→ **Brief**: The expected answer is the set of lines in the data below between the line holding "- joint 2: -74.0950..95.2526" and the line holding "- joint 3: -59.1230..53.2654", inclusive, written out exactly.

=== Section Start ===

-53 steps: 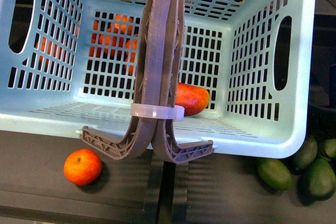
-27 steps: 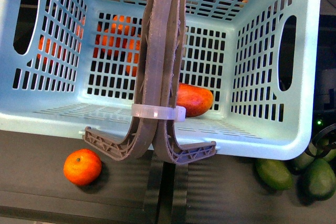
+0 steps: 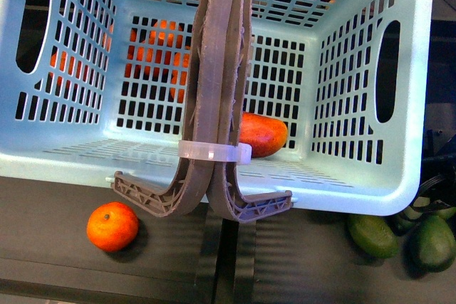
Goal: Pick mango and avocado into basket
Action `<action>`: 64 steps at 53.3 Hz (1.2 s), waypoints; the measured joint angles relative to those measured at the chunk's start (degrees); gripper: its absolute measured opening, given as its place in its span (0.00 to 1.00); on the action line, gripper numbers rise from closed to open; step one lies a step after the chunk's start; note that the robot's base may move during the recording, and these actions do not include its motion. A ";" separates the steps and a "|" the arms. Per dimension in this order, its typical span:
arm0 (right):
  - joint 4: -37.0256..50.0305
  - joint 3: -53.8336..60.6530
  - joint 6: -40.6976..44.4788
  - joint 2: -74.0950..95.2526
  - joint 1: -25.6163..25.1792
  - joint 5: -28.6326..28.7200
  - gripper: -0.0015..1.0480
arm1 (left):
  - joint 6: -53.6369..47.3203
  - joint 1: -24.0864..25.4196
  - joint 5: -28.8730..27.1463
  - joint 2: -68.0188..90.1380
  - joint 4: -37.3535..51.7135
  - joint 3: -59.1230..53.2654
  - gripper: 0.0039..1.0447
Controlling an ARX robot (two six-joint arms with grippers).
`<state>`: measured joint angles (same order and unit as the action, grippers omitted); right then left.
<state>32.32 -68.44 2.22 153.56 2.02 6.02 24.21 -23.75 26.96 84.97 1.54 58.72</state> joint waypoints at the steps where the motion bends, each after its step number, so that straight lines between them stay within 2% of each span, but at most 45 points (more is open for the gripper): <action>1: 0.04 0.04 0.00 0.00 0.00 -0.02 0.93 | 0.00 0.00 0.00 0.00 0.00 0.00 0.12; 14: 0.87 0.76 0.09 0.00 0.00 -0.42 0.92 | 0.00 0.00 -0.04 0.00 0.00 0.00 0.12; 22: 1.33 1.68 0.04 0.00 0.00 -0.66 0.76 | 0.00 0.00 -0.02 0.00 0.00 0.00 0.12; 28: 1.73 2.40 -0.07 0.00 0.00 -0.70 0.59 | 0.00 0.02 -0.09 0.00 0.00 0.00 0.12; 32: 2.01 2.43 -0.13 0.00 0.00 -0.63 0.55 | 0.00 0.00 -0.07 0.00 0.00 0.00 0.12; 47: 2.56 3.23 -1.18 -1.31 -0.44 -0.44 0.54 | 0.02 0.00 0.00 0.00 0.00 0.00 0.12; 64: 3.32 8.41 -3.63 -14.45 -3.78 1.53 0.53 | 0.00 0.00 -0.04 0.00 0.00 0.00 0.12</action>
<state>35.64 -60.03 -1.41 139.11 -1.76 7.55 24.21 -23.75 26.92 84.97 1.54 58.72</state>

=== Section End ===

→ **Written response**:
  - joint 2: -74.0950..95.2526
  - joint 1: -25.6163..25.1792
  - joint 5: -28.6326..28.7200
  - gripper: -0.0015..1.0480
arm1 (left):
  - joint 6: -53.6369..47.3203
  - joint 1: -24.0864..25.4196
  - joint 5: -28.8730..27.1463
  - joint 2: -68.0188..90.1380
  - joint 4: -37.3535..51.7135
  - joint 3: -59.1230..53.2654

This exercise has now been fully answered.